Students from SICE Contribute Papers to ECCV 2020, a Top Computer Vision Conference-School of information and Communication Engineering

Students from SICE Contribute Papers to ECCV 2020, a Top Computer Vision Conference

Author：| Time: 2020-01-11 20:32:14|

Recently, the European Conference on Computer Vision (ECCV) 2020 announced its list of accepted papers, and SICE Intelligent Vision Information Processing team’s first-year graduate student, Longrong YANG, had his paper titled "Learning with Noisy Class Label for Instance Segmentation" successfully accepted. Longrong YANG is the first author of the paper, with Professor Hongliang LI as the corresponding author, and UESTC as the sole affiliation. Additionally, Yuyang QIAN, a 2016 undergraduate student from SICE, authored a paper titled "Thinking in Frequency: Face Forgery Detection by Mining Frequency-aware Clues," during his research internship at the Sensetime Research Institute, which was also accepted at the conference. Yuyang QIAN is the first author, and UESTC is the first affiliation.

ECCV is held biennially and is one of the three top conferences in the field of computer vision, alongside CVPR and ICCV, garnering widespread attention from the global academic and industrial communities.

Based on the fact that the foreground-background information provided by the noisy category labels is always correct, Longrong YANG designed a new combinatorial loss to make full use of the noisy category labels in the subtask of multi-instance segmentation foreground-background classification. Instance segmentation is a basic and challenging computer vision research topic, which includes two sub-tasks: foreground-background classification and foreground-instance classification.The paper focuses on the importance of data in instance segmentation. However, the ambiguity of the category itself or limitations in annotator experience can lead to mislabeled class labels, significantly degrading the model's accuracy. Moreover, noise-robust symmetric loss proposed in classification tasks severely deteriorates the accuracy of foreground-background classification in instance segmentation.

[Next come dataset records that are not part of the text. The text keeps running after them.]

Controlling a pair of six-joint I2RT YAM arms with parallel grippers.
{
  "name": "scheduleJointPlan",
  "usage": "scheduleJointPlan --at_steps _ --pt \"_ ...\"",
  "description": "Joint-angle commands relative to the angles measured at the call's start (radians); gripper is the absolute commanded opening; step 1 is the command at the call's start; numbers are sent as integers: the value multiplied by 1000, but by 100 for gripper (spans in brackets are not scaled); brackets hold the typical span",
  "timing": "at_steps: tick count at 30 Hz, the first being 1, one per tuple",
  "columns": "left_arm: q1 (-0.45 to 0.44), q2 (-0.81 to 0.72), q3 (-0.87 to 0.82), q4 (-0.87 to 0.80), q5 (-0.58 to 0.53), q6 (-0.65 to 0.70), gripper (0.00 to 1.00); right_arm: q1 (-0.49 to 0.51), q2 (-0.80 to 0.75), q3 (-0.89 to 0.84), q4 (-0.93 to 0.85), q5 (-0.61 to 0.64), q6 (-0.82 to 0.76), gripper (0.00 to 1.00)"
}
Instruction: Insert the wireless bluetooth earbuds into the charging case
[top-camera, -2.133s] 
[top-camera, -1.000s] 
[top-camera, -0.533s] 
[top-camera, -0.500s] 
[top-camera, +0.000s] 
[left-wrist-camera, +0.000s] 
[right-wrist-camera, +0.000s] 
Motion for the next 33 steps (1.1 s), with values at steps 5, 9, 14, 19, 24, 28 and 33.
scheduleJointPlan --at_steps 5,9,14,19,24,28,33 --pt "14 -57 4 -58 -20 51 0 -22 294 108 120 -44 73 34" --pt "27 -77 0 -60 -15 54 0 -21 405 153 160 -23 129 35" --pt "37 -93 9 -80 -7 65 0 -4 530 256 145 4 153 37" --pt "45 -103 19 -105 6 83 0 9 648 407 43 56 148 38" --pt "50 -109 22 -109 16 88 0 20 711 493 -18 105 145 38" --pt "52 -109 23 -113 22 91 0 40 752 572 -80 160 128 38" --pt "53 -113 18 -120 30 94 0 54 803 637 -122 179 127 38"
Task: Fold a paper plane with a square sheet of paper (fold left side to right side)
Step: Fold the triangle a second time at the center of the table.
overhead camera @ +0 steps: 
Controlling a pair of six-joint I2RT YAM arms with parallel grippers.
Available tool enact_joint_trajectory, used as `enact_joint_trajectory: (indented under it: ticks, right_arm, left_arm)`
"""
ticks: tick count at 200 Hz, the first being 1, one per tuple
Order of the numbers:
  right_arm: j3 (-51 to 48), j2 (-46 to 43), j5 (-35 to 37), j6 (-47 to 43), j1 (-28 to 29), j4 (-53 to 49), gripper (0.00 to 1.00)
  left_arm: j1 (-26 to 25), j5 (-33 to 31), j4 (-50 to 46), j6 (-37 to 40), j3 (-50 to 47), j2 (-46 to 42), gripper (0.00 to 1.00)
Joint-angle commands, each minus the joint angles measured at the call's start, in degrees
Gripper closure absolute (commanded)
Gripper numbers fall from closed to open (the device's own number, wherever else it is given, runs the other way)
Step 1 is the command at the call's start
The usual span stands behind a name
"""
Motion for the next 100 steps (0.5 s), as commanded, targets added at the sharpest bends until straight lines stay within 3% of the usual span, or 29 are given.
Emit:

Specifically, the paper divides samples within a batch into four categories: negative samples (NEG), pseudo-negative samples (PSN), potential noise samples (POS), and other samples (OS). Different losses are employed for different sample types. The proposed method demonstrates stable improvements in model accuracy across multiple databases and various noise sample settings, consistently outperforming existing methods.

Figure 1: Losses used by different samples within each batch. In the second stage of training, negative and pseudo-negative samples use cross-entropy loss to make full use of the pre-background information with the correct label of the noisy category

Paper Details:https://github.com/longrongyang/LNCIS

In recent years, with the advancement of artificial intelligence, particularly deep learning, Face Forgery and Deepfake (A portmanteau of deep learning and fake, which is the use of machine learning techniques to "swap faces" and fake images and videos of someone) technologies have become more mature, capable of generating and manipulating more realistic faces. If maliciously exploited, the consequences can range from infringing on others' portrait rights in a humorous context to impacting the image of political figures.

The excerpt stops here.